● **WHAT NEEDS TO BE DONE**
The lines to extract run from the first line of the entries through the line that contains "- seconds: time"; reproduce exactly those lines and no others.

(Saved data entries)
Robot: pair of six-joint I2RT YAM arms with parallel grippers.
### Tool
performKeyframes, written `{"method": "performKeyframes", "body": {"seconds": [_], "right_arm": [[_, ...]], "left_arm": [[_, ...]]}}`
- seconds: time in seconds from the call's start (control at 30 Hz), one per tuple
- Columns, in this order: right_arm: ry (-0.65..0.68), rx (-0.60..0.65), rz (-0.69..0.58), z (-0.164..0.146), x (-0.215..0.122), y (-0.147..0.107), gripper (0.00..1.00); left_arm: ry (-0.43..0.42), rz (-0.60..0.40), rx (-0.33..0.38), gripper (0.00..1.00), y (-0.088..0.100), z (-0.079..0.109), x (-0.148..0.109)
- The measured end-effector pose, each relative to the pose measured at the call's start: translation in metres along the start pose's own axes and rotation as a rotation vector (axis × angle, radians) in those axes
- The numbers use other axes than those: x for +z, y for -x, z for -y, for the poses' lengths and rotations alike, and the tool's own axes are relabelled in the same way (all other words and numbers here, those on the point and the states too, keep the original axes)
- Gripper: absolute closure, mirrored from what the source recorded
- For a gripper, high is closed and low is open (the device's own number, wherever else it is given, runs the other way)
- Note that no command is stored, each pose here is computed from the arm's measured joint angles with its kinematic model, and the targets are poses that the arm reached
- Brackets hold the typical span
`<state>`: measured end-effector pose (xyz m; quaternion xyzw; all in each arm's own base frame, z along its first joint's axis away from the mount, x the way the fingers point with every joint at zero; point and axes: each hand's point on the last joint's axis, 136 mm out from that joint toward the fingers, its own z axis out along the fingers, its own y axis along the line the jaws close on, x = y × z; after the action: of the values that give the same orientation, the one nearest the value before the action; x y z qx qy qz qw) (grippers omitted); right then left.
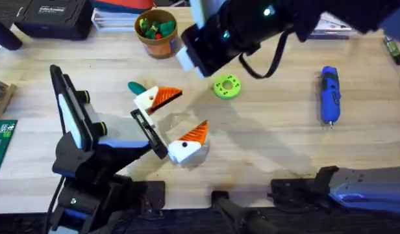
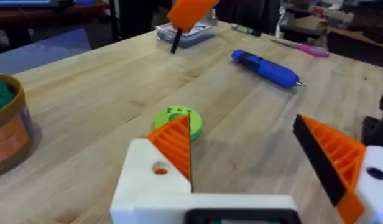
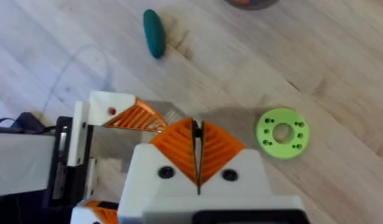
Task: Pick up the gripper from the table and insert it into the empty holder that is missing its gripper. Then pick up a screw, insert it into the mounting hole, and use the screwdriver to tighten it. Finally, clean up the table by picking up the vegetable and placing it into the bucket.
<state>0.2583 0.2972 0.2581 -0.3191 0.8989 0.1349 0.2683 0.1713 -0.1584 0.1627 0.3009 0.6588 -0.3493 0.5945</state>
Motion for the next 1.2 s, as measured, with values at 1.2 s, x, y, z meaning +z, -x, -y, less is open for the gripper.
{"method": "performKeyframes", "body": {"seconds": [1.2], "right_arm": [[0.206,-0.127,-0.069,-0.090,0.030,-0.016,0.994]], "left_arm": [[-0.071,-0.009,-0.004,0.015,-0.002,0.012,0.000]]}}
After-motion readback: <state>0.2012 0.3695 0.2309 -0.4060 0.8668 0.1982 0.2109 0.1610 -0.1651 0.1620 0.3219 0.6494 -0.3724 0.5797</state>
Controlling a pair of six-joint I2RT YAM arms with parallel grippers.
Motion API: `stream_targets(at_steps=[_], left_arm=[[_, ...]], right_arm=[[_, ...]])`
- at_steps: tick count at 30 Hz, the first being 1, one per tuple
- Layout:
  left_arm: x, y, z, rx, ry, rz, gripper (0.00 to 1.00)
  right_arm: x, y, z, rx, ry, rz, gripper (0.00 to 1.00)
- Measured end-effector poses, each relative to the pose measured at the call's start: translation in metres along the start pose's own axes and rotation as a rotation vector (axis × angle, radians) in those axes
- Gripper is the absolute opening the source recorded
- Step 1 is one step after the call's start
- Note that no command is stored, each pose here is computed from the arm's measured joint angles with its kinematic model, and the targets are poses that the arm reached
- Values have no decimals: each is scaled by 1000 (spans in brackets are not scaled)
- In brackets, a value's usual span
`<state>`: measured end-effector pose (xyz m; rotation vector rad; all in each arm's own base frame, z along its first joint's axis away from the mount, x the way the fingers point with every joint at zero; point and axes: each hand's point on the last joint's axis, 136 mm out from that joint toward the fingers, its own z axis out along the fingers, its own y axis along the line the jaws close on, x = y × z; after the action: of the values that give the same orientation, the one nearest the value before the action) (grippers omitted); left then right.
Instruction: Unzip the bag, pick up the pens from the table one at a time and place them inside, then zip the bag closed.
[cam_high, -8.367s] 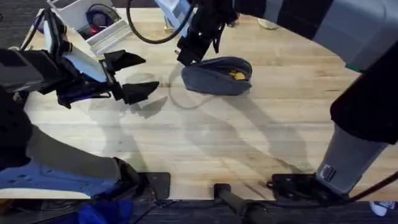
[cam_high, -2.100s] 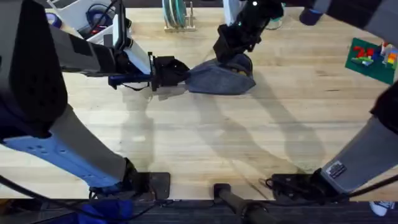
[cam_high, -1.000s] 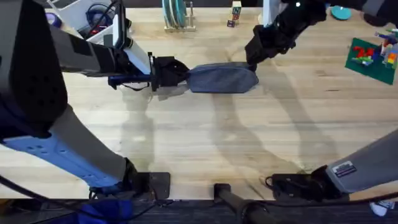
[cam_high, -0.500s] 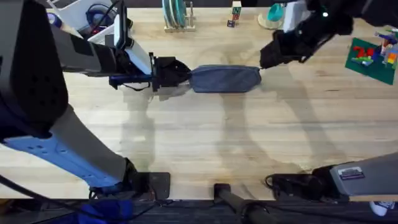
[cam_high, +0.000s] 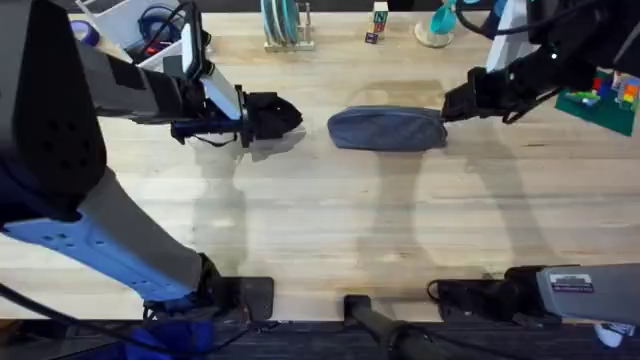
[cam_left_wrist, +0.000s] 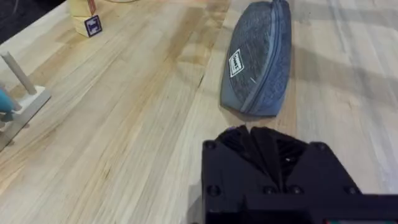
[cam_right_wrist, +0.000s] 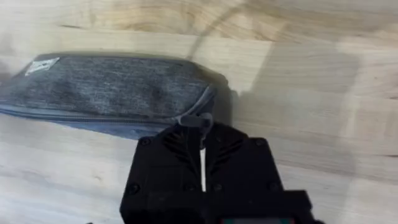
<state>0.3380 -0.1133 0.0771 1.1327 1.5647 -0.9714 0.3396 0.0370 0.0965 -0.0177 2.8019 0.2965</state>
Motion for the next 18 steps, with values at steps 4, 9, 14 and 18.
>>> stream_targets(at_steps=[4, 9, 14, 18], left_arm=[[0, 0, 0, 0, 0, -2, 41], [0, 0, 0, 0, 0, -3, 41], [0, 0, 0, 0, 0, -3, 41], [0, 0, 0, 0, 0, -3, 41]], right_arm=[[0, 0, 0, -8, -1, -6, 36], [0, 0, 1, -11, -3, -9, 36], [-1, 0, 0, -11, -5, -10, 36], [-1, 0, 1, -11, -5, -10, 36]])
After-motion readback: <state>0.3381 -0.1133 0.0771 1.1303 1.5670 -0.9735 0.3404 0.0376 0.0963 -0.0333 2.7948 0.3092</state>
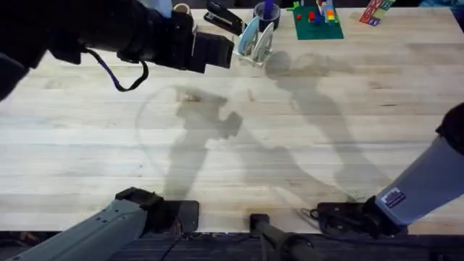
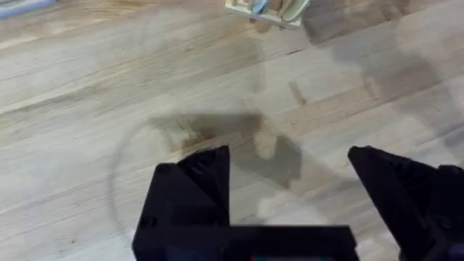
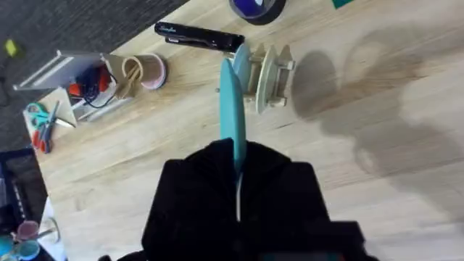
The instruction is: Pick up the plates from the table one by one and place each into a slot on the dish rack.
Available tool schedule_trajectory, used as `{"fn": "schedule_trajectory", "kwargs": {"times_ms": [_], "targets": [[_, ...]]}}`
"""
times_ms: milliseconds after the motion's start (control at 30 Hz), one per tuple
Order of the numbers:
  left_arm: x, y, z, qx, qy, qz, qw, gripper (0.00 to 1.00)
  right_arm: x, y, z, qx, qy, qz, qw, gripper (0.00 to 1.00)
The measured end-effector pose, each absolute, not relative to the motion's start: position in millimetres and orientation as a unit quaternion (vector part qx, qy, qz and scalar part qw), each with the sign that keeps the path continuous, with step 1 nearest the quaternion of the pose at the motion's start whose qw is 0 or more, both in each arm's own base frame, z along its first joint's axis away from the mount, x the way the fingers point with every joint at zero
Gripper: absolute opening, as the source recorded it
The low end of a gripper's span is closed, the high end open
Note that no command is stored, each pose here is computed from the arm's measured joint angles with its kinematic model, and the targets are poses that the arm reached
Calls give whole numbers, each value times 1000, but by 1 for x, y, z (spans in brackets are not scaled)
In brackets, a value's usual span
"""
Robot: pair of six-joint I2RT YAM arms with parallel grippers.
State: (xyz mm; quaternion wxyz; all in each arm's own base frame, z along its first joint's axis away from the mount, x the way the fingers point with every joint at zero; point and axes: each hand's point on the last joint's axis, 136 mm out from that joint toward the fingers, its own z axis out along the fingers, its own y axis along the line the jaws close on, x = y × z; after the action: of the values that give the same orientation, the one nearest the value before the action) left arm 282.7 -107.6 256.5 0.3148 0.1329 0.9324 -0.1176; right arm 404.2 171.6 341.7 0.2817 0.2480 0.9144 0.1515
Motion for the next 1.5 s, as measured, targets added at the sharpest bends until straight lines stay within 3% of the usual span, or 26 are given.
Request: {"fn": "schedule_trajectory", "kwargs": {"times_ms": [233,700,1500], "targets": [[283,-108,256,133,932,-118,315,995,405,172,339,248,915,149,280,34],[283,-108,256,133,932,-118,315,995,439,188,291,248,926,126,255,33],[282,-107,256,133,933,-117,313,994,457,197,241,246,939,95,220,33]]}}
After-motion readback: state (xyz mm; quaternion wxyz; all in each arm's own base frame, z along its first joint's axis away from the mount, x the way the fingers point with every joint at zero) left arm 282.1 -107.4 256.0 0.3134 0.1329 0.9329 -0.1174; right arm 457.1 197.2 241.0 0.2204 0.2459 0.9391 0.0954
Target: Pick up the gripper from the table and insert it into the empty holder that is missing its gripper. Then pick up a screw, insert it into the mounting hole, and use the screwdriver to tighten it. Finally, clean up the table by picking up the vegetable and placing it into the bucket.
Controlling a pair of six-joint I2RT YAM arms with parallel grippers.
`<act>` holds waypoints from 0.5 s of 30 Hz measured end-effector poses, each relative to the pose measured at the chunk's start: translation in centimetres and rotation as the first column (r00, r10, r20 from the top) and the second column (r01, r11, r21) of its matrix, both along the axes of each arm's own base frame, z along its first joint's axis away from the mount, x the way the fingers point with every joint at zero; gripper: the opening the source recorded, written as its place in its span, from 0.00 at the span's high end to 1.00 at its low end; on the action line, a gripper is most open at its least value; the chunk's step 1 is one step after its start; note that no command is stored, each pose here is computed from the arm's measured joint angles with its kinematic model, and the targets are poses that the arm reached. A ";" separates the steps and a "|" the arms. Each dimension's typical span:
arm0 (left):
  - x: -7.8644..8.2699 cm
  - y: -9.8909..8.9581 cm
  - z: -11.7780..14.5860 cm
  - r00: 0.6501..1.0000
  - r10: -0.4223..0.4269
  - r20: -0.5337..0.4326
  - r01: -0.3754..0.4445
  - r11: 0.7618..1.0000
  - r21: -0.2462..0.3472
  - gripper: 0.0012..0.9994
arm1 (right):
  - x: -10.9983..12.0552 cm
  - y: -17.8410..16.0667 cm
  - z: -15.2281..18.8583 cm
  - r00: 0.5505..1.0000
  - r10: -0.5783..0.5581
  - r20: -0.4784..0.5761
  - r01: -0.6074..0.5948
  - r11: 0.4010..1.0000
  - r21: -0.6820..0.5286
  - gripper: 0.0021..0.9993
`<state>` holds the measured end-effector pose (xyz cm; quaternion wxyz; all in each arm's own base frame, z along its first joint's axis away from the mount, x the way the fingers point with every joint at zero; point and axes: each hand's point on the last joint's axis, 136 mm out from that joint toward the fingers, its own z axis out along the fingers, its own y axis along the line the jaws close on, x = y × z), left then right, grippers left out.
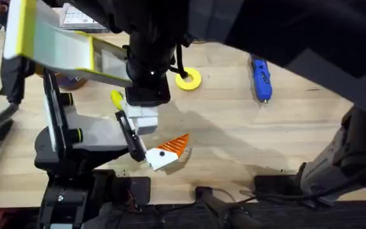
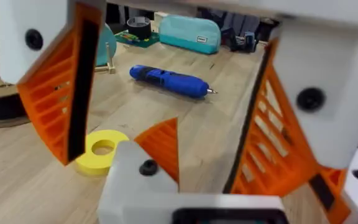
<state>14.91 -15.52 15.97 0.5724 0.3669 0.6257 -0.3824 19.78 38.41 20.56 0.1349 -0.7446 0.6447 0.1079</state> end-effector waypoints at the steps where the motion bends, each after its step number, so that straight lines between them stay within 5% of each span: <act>1: 0.0 0.0 0.0 1.000 0.000 0.000 0.000 1.000 0.000 0.01 | 0.0 0.0 0.0 1.000 -0.001 0.000 0.001 1.000 0.000 0.00; 15: 0.0 0.0 0.0 1.000 0.000 0.000 0.000 1.000 0.000 0.01 | 3.0 -2.8 3.4 0.994 -0.096 0.043 0.093 0.993 0.071 0.00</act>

● **SOLVED EXERCISE**
Robot: pair of six-joint I2RT YAM arms with parallel grippers.
### Tool
performKeyframes, written `{"method": "performKeyframes", "body": {"seconds": [_], "right_arm": [[_, ...]], "left_arm": [[_, ...]]}}`
- seconds: time in seconds from the call's start (control at 30 Hz), one per tuple

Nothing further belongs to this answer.